Les deux sont intimement liés. Le renforcement de la conscience vient de son élévation sur les niveaux d’information construits par la matière, puis surtout par les réseaux neuraux. C’est cette partie supérieure de l’édifice que nous appelons ‘intelligence’.

Réponse compliquée (pour les spécialistes de la complexité) :

Intelligence et conscience sont toutes deux résultat de l’approfondissement d’une information intégrée. Cependant l’intelligence est spécifique aux réseaux neuraux et à leur capacité d’approfondir l’information de manière virtuelle, tandis que la conscience n’est pas l’apanage du cerveau ni même du vivant. C’est un principe plus transcendantal construisant la réalité.

Qu’est-ce qu’une information intégrée ? C’est un ensemble d’informations dont chaque élément dépend de l’état des autres. Cet ensemble, en tant qu’intégration, représente un niveau d’information supplémentaire. Cette représentation n’est pas une illusion immatérielle, elle est inscrite dans la réalité. Elle devient elle-même information d’un autre niveau de réalité formé de ses semblables.

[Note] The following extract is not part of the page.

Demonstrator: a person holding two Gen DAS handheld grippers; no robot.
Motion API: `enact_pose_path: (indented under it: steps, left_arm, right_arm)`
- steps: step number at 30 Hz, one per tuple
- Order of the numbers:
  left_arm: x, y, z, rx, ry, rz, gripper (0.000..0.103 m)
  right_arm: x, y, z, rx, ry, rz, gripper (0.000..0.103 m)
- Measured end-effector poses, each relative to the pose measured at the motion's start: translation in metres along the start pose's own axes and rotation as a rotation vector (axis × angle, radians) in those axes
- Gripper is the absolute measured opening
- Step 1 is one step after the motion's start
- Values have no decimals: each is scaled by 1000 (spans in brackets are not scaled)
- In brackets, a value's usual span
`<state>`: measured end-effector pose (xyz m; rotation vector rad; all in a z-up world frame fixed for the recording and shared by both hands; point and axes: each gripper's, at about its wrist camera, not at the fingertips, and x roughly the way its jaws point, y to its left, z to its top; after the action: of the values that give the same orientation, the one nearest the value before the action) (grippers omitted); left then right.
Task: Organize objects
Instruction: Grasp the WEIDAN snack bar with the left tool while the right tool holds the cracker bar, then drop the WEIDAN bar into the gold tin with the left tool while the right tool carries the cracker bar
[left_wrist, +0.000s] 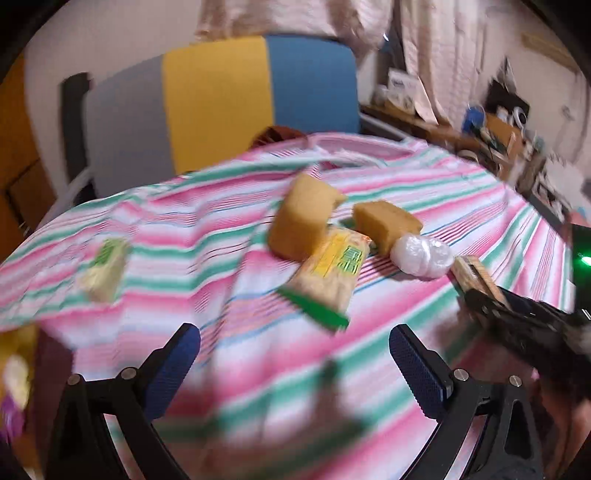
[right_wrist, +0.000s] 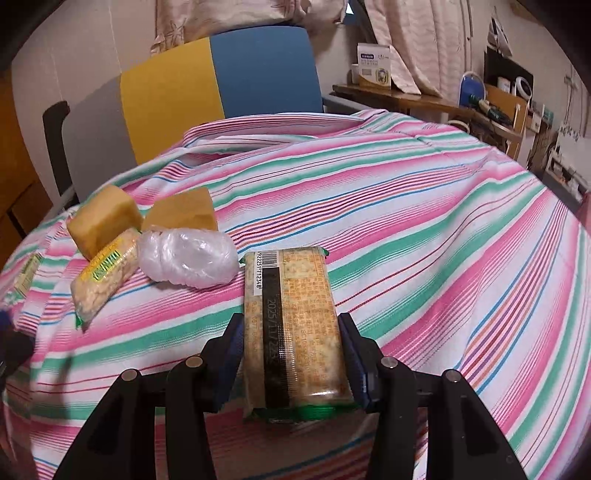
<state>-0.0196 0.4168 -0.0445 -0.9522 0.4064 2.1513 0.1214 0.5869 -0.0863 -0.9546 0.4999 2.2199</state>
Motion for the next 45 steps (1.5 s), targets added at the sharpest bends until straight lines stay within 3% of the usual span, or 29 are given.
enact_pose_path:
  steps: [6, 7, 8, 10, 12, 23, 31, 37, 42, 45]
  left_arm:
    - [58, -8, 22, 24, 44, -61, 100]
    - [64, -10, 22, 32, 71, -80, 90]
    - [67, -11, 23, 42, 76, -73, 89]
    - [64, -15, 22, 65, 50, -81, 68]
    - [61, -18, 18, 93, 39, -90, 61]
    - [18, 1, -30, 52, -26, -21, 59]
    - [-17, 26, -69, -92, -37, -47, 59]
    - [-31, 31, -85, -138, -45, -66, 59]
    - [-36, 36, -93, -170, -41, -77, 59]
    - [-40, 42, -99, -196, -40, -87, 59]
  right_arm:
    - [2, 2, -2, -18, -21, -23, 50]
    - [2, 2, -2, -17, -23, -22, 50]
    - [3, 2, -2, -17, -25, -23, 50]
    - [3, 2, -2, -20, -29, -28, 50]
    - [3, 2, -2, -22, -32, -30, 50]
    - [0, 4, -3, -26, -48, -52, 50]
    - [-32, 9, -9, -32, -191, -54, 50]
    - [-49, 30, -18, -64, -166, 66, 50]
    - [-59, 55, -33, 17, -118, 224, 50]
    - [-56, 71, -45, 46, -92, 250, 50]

L’indépendance de la représentation est attesté par le fait que différents ensembles d’informations ne modifient pas la représentation. Les propriétés de la représentation, en tant qu’élément indépendant, restent stables alors que sa constitution évolue. Le niveau de réalité supplémentaire est rigoureusement ontologique.

Une constitution changeante est transformée en un tout stable. ‘Transformée’ n’est pas le terme adapté car le tout ne remplace pas ses constituants ; il lui est ajouté, intriqué. J’utilise le terme ‘surimposé’.

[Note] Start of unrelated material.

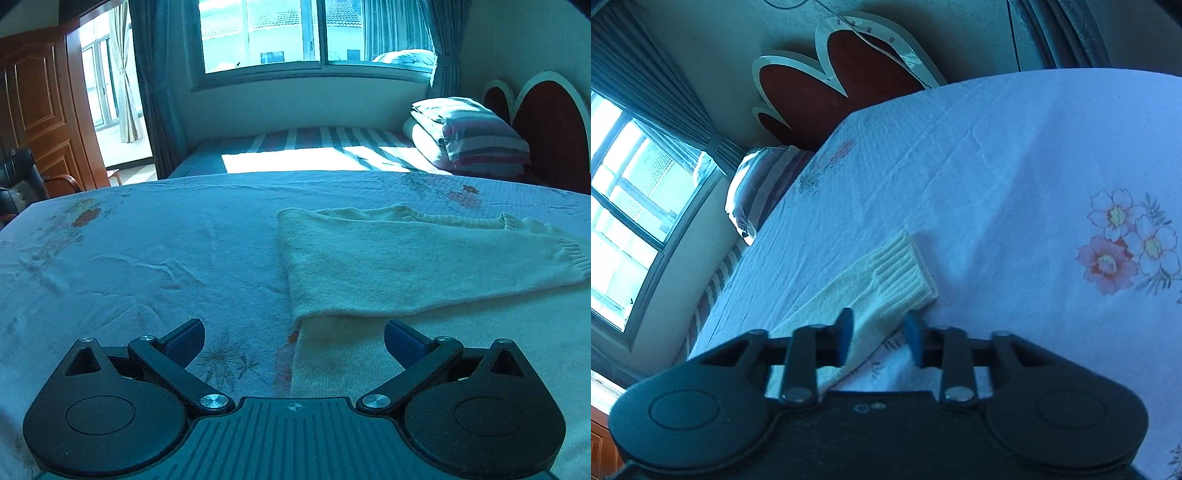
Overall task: Fold small clothes
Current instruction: 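Move the open right gripper down to the cuff of the other sleeve, then close the right gripper on the cuff and fold the sleeve across the body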
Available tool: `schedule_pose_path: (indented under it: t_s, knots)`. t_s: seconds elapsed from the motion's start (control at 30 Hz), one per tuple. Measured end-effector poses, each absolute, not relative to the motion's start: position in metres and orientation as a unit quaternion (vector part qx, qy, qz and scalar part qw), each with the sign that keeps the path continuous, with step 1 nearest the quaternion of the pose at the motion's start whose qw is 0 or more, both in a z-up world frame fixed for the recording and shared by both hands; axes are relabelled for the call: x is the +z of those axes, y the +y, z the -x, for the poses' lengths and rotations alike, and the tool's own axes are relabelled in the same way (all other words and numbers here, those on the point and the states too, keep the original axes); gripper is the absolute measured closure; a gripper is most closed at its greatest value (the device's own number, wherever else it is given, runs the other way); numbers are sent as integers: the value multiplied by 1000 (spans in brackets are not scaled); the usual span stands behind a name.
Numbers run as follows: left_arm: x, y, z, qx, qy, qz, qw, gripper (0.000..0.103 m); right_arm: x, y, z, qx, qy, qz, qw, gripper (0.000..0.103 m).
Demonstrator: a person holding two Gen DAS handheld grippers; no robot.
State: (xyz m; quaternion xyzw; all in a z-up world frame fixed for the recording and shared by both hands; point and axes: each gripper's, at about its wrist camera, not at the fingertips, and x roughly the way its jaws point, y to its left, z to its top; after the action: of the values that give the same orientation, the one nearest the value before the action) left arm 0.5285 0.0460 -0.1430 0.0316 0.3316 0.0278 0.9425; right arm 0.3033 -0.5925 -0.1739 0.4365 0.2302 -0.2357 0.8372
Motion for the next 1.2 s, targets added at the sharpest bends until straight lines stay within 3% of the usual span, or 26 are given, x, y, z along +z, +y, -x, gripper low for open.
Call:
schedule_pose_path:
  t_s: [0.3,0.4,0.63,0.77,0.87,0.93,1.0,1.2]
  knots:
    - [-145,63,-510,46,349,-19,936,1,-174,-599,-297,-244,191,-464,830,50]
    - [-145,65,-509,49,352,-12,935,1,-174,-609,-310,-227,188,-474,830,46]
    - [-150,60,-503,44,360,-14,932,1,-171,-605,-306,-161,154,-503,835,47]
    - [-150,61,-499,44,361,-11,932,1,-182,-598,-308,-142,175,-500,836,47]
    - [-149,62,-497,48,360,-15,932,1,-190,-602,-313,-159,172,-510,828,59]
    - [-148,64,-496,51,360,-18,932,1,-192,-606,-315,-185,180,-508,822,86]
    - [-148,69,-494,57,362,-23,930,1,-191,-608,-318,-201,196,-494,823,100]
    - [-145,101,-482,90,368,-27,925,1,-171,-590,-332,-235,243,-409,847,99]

C’est dans cette représentation, un phénomène ontologique, que naît la conscience. Il n’est pas besoin de lui ajouter le moindre mysticisme. La conscience est basiquement l’intégration d’un ensemble d’informations dans une représentation fusionnelle. Cela correspond exactement à notre expérience consciente.

Mais ce n’est pas un phénomène propre aux neurones. La matière construit déjà ses niveaux de représentation et donc ses couches de conscience surimposées. Les neurones ajoutent leurs propres couches en virtualisant l’information. C’est en raison de leurs propriétés particulières que les niveaux s’additionnent très rapidement. Ce n’est pas une question de nombre de neurones mais de segmentation de l’information intégrée. La théorie des graphes donne des indications à ce sujet. La segmentation et la profondeur d’information sont corrélées à la variété des signaux traités et de leurs régularités, plutôt qu’au nombre de neurones impliqués.

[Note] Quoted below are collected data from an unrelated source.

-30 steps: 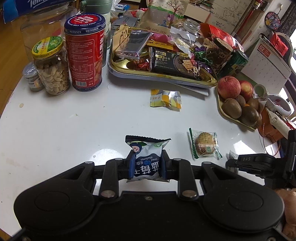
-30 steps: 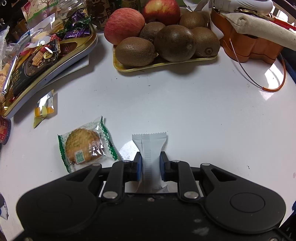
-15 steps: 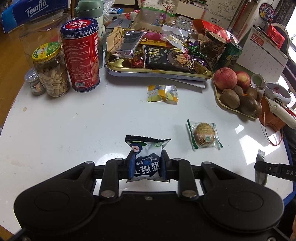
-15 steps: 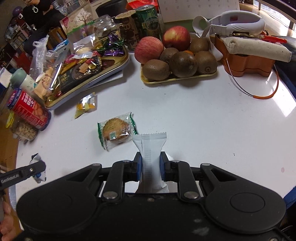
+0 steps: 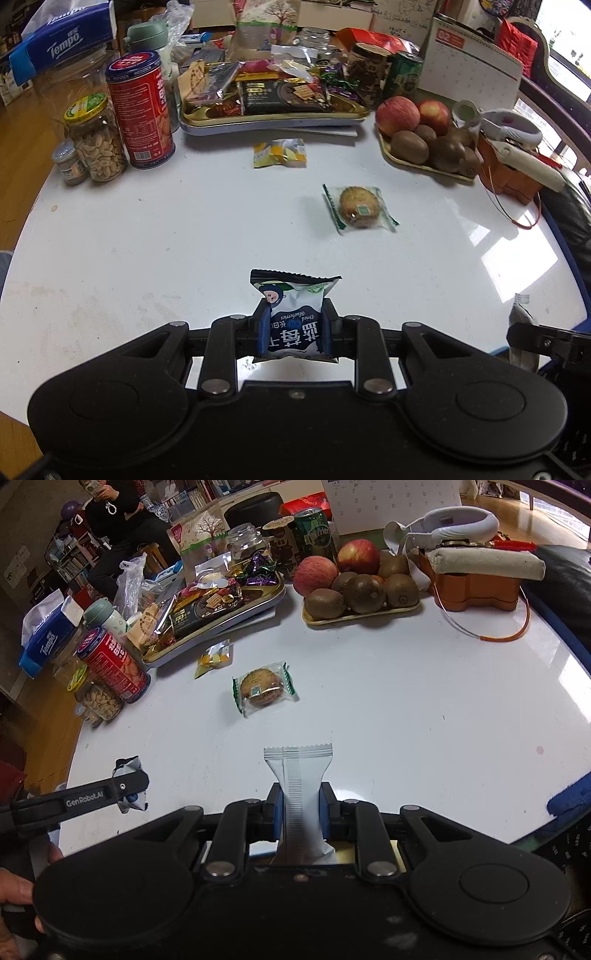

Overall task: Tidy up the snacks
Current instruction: 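Carry the milk packet and white bar over the gold tray, then open both grippers to release the milk packet and white bar into the tray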

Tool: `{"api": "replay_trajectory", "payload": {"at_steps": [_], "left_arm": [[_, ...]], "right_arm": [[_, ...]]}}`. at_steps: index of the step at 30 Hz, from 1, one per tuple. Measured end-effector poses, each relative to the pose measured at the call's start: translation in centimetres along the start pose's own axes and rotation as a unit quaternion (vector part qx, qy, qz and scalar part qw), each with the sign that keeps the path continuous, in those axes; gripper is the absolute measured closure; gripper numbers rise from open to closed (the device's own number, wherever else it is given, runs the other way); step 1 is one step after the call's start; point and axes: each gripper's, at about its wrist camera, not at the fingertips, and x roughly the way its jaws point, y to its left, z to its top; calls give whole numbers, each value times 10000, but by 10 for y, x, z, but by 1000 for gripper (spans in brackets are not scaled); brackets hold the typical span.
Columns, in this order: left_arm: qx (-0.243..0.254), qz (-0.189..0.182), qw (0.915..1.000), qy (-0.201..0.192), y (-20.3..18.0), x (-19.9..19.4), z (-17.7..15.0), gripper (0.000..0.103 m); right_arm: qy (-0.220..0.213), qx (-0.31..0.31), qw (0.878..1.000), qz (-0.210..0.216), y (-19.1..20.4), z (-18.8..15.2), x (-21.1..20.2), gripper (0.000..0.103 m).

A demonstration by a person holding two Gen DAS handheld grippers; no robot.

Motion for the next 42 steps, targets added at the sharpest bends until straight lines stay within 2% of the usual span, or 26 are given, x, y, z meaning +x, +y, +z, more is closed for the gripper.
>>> {"api": "replay_trajectory", "payload": {"at_steps": [8,13,17,29,42], "left_arm": [[455,-107,9989,72,-40,-16,-48,69],[518,-96,9983,256,-54,-14,-74,69],[480,42,9985,260,-59,-14,-88,69],[452,191,9986,189,-62,-20,-94,69],[533,126,9985,64,-67,-29,-95,69]], "right_arm": [[-65,3,9998,166,-12,-36,-25,82],[-84,-109,9998,154,-13,-52,-33,82],[-19,-269,9996,70,-10,-63,-32,82],[127,-443,9989,-48,-5,-79,-26,82],[232,-494,9983,-185,-6,-83,-22,82]]}}
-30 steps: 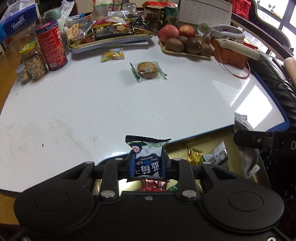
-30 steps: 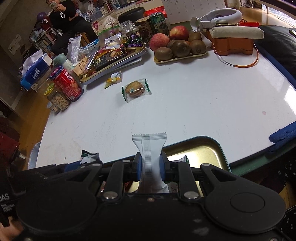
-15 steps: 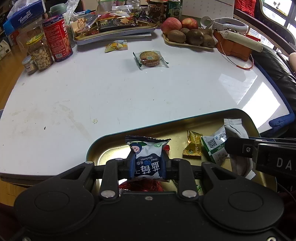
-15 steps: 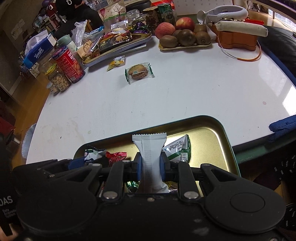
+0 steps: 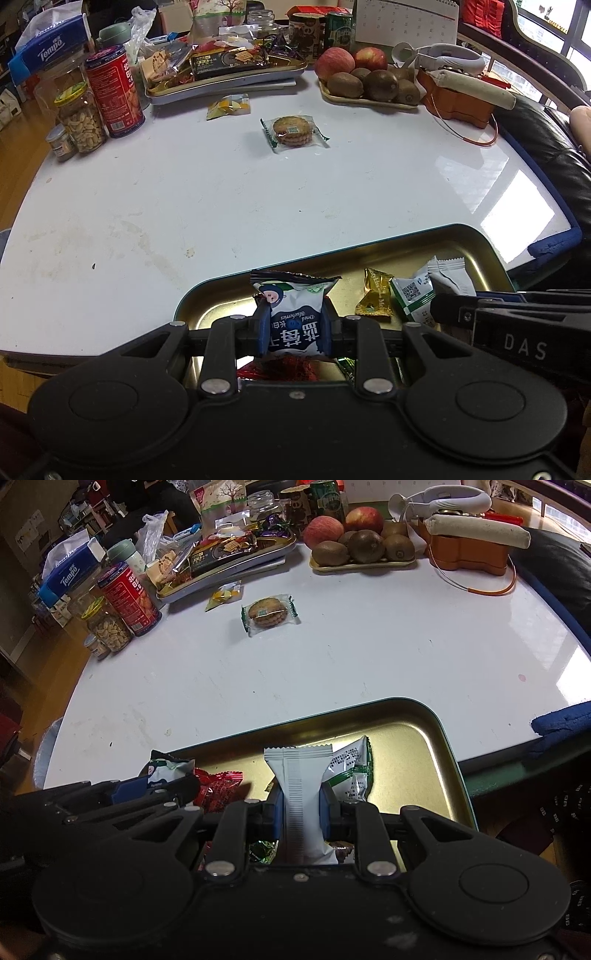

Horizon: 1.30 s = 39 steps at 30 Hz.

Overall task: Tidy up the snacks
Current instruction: 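Open both grippers to release the milk packet and white bar into the tray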

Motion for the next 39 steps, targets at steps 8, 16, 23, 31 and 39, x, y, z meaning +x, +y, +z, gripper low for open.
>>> {"api": "replay_trajectory", "payload": {"at_steps": [8,16,23,31,39], "left_arm": [[-21,-7,10000,56,1,2,0,69],[-64,-132,9986,499,-2,12,-3,63],[-565,-293,9945,826,15,13,1,44],[-780,-479,9931,738,44,2,38,44],[-884,-111,9941,614,100,39,109,42]], "right_arm": [[114,-58,9999,-57,2,-1,6,82],[240,110,9996,-112,-1,-1,11,74],[123,478,9986,-209,-9,7,2,46],[47,576,9982,136,-12,52,-13,46],[-93,-7,9999,-80,9,153,24,40]]}}
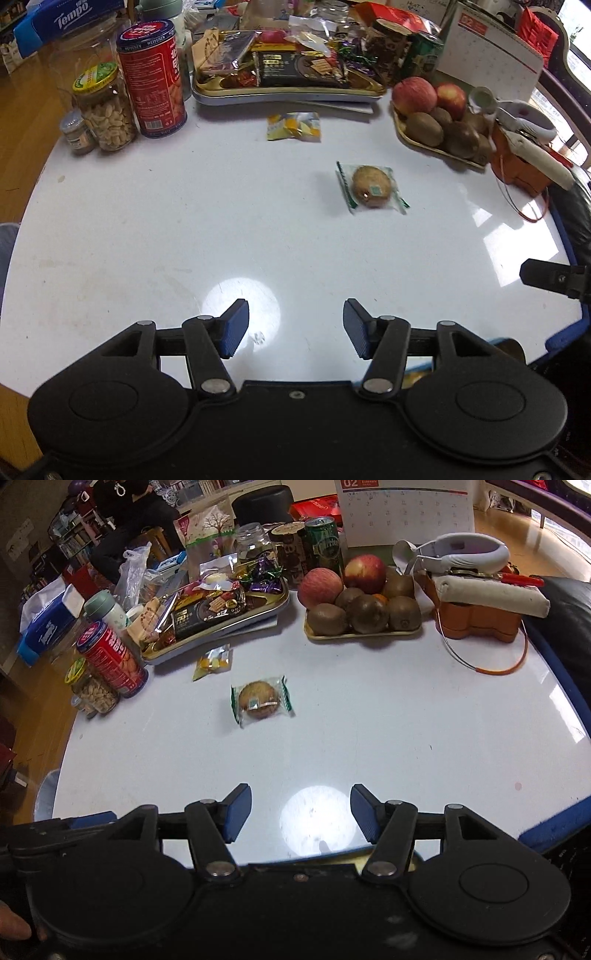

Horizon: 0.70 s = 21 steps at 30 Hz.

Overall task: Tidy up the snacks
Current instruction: 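Open both grippers to release the milk packet and white bar into the tray, then move the right gripper to the round cookie packet and grasp it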

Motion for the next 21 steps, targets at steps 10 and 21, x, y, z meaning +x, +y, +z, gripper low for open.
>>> {"api": "replay_trajectory", "payload": {"at_steps": [10,21], "left_arm": [[-1061,34,9938,337,58,44,28,43],[-1489,-387,9876,297,74,41,43,43]], "right_arm": [[164,-586,9939,-922,31,74,125,41],[222,-1466,9696,-1945,61,88,194,35]]}}
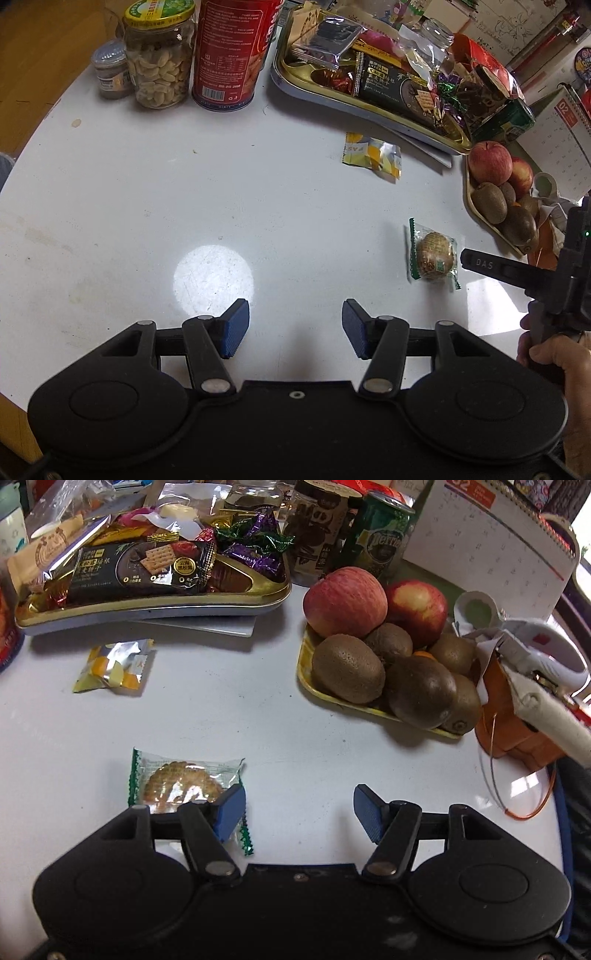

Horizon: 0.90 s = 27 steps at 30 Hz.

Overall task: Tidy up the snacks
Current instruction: 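Move the right gripper to the round cookie packet and grasp it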

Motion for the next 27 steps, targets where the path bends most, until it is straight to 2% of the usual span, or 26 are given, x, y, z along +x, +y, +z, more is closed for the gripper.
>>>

Cette explication rend compte que certaines aires neurales, comme le cortex, construisent une conscience de très haut niveau, tandis que d’autres (le ‘second’ cerveau intestinal) en forment bien une, mais trop frustre pour que nous puissions l’associer à notre conscience corticale.

L’intelligence devient également facile à expliquer. Elle ne varie pas selon le nombre de neurones (tous les cerveaux ont le même nombre de neurones, certains n’en possèdent parfois que 10% et développent une intelligence normale). Elle varie selon la profondeur d’information construite dans chaque domaine étudié par les réseaux neuraux.

L’intelligence est la surimposition d’un grand nombre de niveaux de représentation mentaux (de conscience élémentaire) à propos d’un sujet.

L’empilement des niveaux d’information est ce que j’appelle le Diversium pour la réalité physique (c’est un processus d’approfondissement et de diversification de l’information). La partie de cet empilement formé par les réseaux neuraux, c’est-à-dire le mental, est ce que j’appelle le Stratium (strates d’informations virtuelles).